Countries do not collapse and descend into chaos at once. It takes many years, with thousands of daily signs that things are falling apart. In that time, people with the power to prevent that collapse believe “others”, meaning the poor, need the change more. This is even as their wealth, savings and ability to survive without a job are eroded daily.

It is literally possible to tally up the financial and opportunity cost. Over a six-month period, historical and current looting of Eskom cost Shoprite at least R560-million in diesel consumption it should have never needed. Kumba Iron Ore has deferred R2-billion of capital investments because of Transnet’s problems, and load shedding. In the quarter to June this year, Pick n Pay spent R300-million on diesel, putting it on track to spend R1.2-billion over a 12-month period.

Whenever I speak to groups of middle- and upper-class South Africans, many of whom want the change but without investing much or any effort, I am told, “Take your message to the poor people, the villages and townships. You must go there”.

Three requirements for change


Real change will only happen when three things occur at once.

The first is for the middle- and upper-income classes to substitute quiet and social media outrage with political organising so they may have real political power to use. It is not the job of poor South Africans to create change that must, by rights, be inherited by those who do not take the initiative to realise their political hopes and convictions.

Second, as fractured as it is politically, organised business must realise that the cost of political dysfunction will escalate. They all need to mark the price at which it becomes unsustainable and then ask themselves whether the quiet acquiescence was worth the erosion of value. Will it be when it costs a Shoprite or Pick n Pay R4-billion per year each to pay for infrastructure shortages their taxes are supposed to have paid for already? Will it be a riot against either of them when they are forced to retrench poor workers?

A sinkhole on Long Street in Albertville, Johannesburg which had not been fixed despite desperate pleas from residents for months on end. 8 March 2022. (Photo: Twitter / @SajedaMansoor)

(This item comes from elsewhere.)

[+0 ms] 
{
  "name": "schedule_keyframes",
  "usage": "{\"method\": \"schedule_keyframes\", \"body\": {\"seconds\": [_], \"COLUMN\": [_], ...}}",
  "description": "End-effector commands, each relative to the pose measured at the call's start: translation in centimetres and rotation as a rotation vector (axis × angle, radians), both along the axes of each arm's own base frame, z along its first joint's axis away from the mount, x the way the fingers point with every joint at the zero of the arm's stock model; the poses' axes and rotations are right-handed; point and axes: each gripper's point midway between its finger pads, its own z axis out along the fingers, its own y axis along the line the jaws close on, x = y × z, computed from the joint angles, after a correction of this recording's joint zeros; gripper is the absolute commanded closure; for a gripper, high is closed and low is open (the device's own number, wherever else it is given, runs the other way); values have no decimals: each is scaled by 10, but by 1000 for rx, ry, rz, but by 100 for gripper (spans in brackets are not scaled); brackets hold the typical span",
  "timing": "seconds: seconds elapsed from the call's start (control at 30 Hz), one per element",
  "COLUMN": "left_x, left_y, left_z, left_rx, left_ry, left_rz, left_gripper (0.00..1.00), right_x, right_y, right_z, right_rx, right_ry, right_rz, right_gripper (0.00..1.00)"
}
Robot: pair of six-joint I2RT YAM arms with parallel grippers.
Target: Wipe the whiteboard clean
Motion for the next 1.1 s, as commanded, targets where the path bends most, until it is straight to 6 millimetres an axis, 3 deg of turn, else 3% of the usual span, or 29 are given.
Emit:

Finally, there is no possibility for change if the tens of millions of South Africans who have lost faith in the political system do not return to the ballot. In a democracy, only democratic participation drives sustainable change, otherwise the substitute is violence.

Political organising for change through democratic action, or support thereof, are the only ways South Africa will get out of the hole that inaction is digging. However, I am not always so hopeful. The conditions under which millions of people live are simply intolerable, and their patience to suffer through the dysfunction and corruption will not last as long as the elite’s tolerance for erosion of their wealth and comfort.

Our collective duty is to create a moment in which people in different income strata appreciate the commonality of their interests in this time of crisis. Next year’s elections present the very last opportunity for those who want change to move beyond words and into action, and fight for the future their children deserve.

In this respect, silence or mere words are not enough. People need to help at least 10 other people to register and encourage them to vote next year. They also need to pick a political cause. Sitting on the fence has become immoral and complicit. DM

Songezo Zibi is the National Leader of RISE Mzansi.